Eso sí, los autores aclaran que otros factores -como el contexto social, cultural, político y económico- influyen en la capacidad del niño para ser más optimista.
MODELO DE CONDUCTA. Bamford, junto a colegas de la Universidad de California, les presentaron a 90 niños, de cinco a diez años, seis historias ilustradas en las que había personajes que respondían de manera positiva o negativa frente a diferentes experiencias, unas sencillas y otras más complejas.
Al pedirles que describieran las emociones de cada personaje, los investigadores observaron que incluso los niños más pequeños notaban la diferencia. "Entendían que pensar en positivo mejora las emociones y la negatividad, en cambio, hace sentir peor", señala la investigadora.
A más edad aumenta la conciencia infantil sobre cómo las reflexiones internas pueden modificar las emociones, incluso ante circunstancias objetivamente negativas.
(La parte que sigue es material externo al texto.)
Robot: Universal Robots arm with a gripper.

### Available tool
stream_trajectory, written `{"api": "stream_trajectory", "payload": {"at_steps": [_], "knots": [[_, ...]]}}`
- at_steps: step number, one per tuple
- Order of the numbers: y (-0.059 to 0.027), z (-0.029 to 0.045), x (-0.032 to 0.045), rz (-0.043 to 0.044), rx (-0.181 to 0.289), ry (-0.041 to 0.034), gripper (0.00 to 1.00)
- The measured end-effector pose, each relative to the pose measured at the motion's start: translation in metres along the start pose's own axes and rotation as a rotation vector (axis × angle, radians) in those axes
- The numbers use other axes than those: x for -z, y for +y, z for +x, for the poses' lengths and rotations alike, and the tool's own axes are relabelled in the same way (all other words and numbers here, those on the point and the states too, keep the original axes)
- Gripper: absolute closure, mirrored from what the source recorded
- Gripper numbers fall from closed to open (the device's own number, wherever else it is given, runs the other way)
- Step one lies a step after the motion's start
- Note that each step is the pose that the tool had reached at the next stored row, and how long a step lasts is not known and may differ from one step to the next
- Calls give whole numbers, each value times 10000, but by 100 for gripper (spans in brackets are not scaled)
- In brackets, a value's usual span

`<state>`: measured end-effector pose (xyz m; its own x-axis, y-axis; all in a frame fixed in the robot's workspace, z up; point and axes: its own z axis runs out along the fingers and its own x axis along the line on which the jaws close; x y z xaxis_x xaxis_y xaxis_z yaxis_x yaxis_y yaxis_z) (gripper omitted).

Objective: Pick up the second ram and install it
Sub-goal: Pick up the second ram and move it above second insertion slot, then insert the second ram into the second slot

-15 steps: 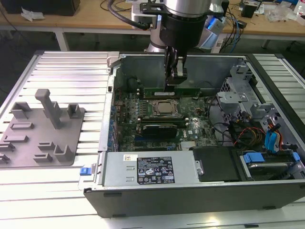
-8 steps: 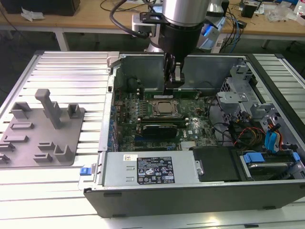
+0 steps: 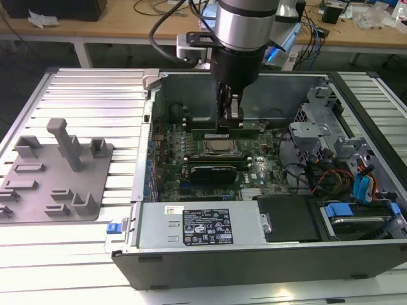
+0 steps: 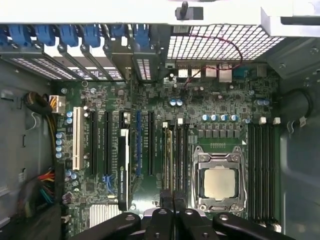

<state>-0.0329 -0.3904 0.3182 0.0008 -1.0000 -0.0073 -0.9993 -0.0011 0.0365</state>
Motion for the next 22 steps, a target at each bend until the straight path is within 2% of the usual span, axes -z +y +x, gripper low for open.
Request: {"api": "stream_trajectory", "payload": {"at_steps": [5, 8, 10, 22], "knots": [[-4, -86, -72, 1, 4, -20, 91], [-7, -93, -170, 1, 3, -21, 91], [-8, -93, -202, 1, 3, -20, 91], [-9, -93, -212, 1, 3, -19, 91]]}}
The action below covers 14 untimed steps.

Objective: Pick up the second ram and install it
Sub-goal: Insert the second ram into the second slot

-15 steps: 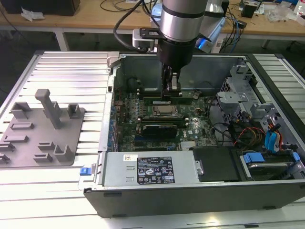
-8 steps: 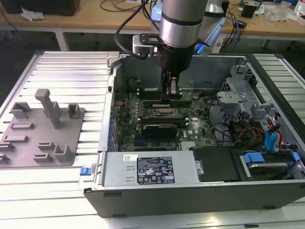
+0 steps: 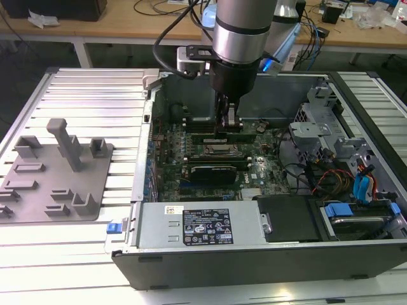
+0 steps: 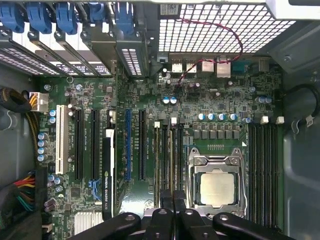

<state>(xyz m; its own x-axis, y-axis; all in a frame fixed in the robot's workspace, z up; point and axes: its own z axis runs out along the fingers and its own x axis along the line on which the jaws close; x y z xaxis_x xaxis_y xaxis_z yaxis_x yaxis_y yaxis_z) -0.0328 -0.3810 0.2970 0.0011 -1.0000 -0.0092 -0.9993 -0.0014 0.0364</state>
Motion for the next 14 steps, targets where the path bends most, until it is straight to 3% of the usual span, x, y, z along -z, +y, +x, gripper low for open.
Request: {"api": "stream_trajectory", "payload": {"at_steps": [6, 12, 14], "knots": [[0, 0, -1, 0, 0, 0, 91], [-3, -22, -62, 1, 7, -2, 91], [-5, -25, -126, 1, 8, -1, 91]]}}
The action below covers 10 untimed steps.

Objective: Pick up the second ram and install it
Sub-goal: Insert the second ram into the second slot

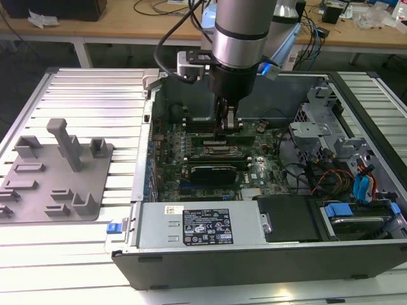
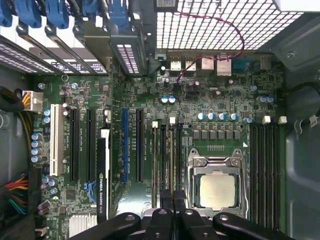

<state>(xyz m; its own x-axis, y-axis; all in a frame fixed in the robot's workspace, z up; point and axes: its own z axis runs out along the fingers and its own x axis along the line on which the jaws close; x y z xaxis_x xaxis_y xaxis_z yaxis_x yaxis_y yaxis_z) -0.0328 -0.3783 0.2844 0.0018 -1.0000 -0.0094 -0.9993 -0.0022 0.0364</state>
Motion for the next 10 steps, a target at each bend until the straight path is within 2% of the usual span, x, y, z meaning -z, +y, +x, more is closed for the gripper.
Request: {"api": "stream_trajectory", "payload": {"at_steps": [7, 10], "knots": [[11, -7, -145, 9, 5, 1, 91], [8, -6, -233, 8, 5, 1, 91]]}}
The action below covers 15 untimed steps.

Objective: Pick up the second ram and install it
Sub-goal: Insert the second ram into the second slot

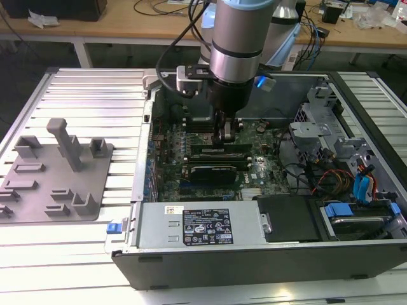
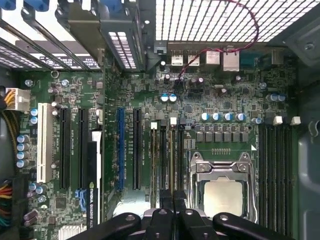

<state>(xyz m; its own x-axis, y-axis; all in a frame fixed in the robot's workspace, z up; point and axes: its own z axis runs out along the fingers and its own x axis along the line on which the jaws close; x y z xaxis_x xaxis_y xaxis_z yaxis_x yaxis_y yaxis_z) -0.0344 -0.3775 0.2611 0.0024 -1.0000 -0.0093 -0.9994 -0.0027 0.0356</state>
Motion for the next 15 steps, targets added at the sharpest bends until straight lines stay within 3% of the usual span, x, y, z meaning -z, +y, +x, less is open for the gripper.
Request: {"api": "stream_trajectory", "payload": {"at_steps": [15], "knots": [[14, -34, -195, 2, -136, -38, 91]]}}
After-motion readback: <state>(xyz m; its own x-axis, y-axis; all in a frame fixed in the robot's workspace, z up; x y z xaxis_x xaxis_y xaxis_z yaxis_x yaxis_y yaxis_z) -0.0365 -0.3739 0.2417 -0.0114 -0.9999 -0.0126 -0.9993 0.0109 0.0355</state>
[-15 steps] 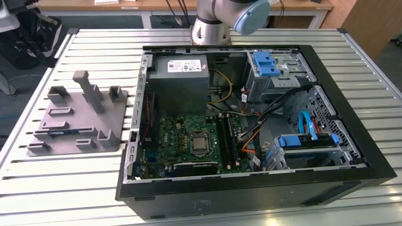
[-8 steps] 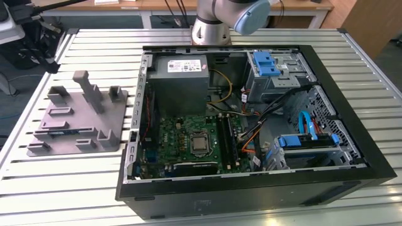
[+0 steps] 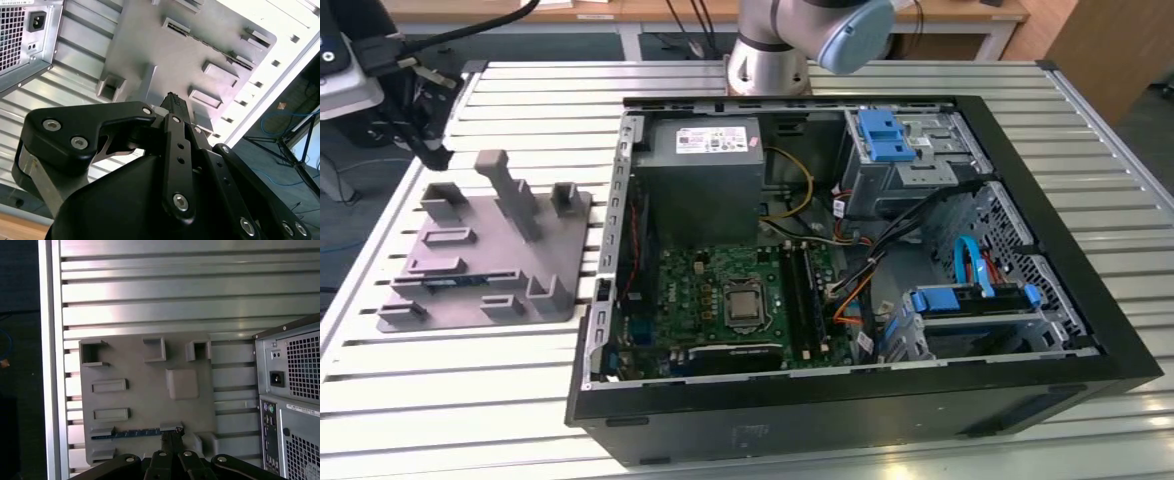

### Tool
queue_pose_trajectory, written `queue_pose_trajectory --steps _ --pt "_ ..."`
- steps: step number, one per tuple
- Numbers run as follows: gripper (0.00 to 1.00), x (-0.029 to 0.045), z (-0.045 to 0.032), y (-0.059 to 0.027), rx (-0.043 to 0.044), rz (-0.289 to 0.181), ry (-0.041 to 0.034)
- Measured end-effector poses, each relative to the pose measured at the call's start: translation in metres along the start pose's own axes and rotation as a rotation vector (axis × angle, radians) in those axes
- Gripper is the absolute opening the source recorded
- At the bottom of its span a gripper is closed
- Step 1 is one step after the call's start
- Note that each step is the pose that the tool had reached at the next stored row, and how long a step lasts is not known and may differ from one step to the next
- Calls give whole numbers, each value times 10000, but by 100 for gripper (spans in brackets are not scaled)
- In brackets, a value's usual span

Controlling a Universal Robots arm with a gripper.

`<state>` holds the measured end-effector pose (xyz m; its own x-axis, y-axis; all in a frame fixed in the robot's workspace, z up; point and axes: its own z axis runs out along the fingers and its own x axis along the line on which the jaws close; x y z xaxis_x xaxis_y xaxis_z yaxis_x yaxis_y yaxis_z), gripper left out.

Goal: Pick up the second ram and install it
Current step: 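Reach for the second ram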

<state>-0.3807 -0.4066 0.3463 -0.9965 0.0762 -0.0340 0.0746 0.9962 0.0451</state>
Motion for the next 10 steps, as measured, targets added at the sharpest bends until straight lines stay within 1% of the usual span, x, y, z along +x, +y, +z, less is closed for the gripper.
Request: queue_pose_trajectory --steps 10 --pt "11 51 142 -53 0 0 1"
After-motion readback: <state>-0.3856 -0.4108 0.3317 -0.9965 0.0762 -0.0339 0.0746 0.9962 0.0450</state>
Como explica Claudio Ibáñez, psicólogo y director ejecutivo del Instituto Chileno de Psicología Positiva, "la visión positiva del futuro es, esencialmente, pensar que no obstante lo desastrosa que puede ser una situación, las personas podemos salir adelante, podemos superarla y no vernos aplastados emocionalmente".
Eso es lo que también se conoce como resiliencia. Ésta, al igual que el optimismo, es una habilidad que se puede aprender y adquirir.
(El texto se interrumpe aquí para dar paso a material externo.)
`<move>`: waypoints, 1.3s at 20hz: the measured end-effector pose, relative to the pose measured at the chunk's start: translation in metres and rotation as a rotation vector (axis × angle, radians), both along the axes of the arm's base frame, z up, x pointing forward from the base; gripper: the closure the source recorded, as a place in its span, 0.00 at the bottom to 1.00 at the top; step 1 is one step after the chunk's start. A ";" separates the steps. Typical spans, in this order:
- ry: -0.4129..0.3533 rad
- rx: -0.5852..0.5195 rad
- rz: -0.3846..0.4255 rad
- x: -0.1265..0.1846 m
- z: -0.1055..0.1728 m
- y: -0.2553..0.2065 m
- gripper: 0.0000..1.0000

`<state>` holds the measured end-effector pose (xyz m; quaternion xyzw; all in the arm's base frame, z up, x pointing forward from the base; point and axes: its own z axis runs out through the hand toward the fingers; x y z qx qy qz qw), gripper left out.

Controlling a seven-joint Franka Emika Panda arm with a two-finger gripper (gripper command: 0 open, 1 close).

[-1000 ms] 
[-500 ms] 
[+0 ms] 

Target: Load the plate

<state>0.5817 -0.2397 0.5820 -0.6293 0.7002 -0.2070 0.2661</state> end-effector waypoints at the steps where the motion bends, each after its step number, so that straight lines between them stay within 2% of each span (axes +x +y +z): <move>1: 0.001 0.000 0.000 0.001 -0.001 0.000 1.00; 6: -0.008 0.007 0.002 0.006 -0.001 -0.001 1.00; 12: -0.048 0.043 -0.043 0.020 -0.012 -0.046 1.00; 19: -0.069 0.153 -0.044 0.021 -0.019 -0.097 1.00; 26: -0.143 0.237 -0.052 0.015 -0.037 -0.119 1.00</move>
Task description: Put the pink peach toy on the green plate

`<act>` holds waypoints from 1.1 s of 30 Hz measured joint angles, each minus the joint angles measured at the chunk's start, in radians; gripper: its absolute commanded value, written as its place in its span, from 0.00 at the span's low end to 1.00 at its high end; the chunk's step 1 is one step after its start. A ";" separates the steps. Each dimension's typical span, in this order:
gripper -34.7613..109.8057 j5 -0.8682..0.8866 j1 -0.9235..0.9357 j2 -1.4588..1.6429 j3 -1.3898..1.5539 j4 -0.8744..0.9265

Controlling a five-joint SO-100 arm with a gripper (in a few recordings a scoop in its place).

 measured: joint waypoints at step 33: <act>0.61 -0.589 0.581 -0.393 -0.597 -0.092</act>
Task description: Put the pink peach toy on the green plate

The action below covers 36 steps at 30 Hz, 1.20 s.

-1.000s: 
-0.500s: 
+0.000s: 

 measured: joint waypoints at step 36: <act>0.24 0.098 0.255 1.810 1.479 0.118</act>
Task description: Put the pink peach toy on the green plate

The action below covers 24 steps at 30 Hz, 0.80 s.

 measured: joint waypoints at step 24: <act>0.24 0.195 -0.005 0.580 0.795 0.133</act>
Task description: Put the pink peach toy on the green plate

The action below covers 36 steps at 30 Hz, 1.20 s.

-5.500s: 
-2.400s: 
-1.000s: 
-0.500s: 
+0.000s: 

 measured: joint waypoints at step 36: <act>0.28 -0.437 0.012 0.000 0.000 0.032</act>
Aunque no es fácil, en eso la figura de los padres o profesores es clave. "Más que por la palabra o el discurso, se aprende a través de lo que se llama `modeling`: ser modelos para sus hijos", precisa Ibáñez.
Un padre "bajoneado" frente a un problema y que no hace nada por solucionarlo puede ser un mal ejemplo en la medida en que hace ver a sus hijos las desgracias de la vida y a desconfiar de todo el mundo, reduciendo su autoestima. En cambio, un padre positivo potencia lo mejor del niño y le enseña a confiar en sí mismo y en los demás; al tiempo que le enseña que un hecho negativo es un problema que se puede resolver. "Una de las cosas que los adultos deben hacer es mirarse a sí mismos y analizar cómo actúan frente a las dificultades", agrega.
El especialista aclara que tener una visión positiva no significa que no vayan a ocurrir cosas negativas. "Pensar eso es un optimismo ingenuo que puede ser tanto o más perjudicial que una visión negativa de las cosas".
Junto con ser un modelo de actitud positiva para los niños, los padres también deben enseñar la tolerancia a la frustración a sus hijos, enfatiza la psicóloga clínica Macarena Norambuena, de la Universidad Andrés Bello. "Hoy los papás tienden a complacer a los niños en todo, en parte por el sentimiento de culpa por no poder compartir mucho tiempo con ellos. No ponen límites ni dicen no cuando corresponde".
Norambuena precisa que desde que son pequeños se debe trabajar con ellos este tema, poniendo reglas y enseñándoles a ser responsables de sus actos, lo que suele derivar en actitudes positivas. "Si no se les enseña, la vida lo hará, y puede ser peor, porque no sabrán cómo manejarlo".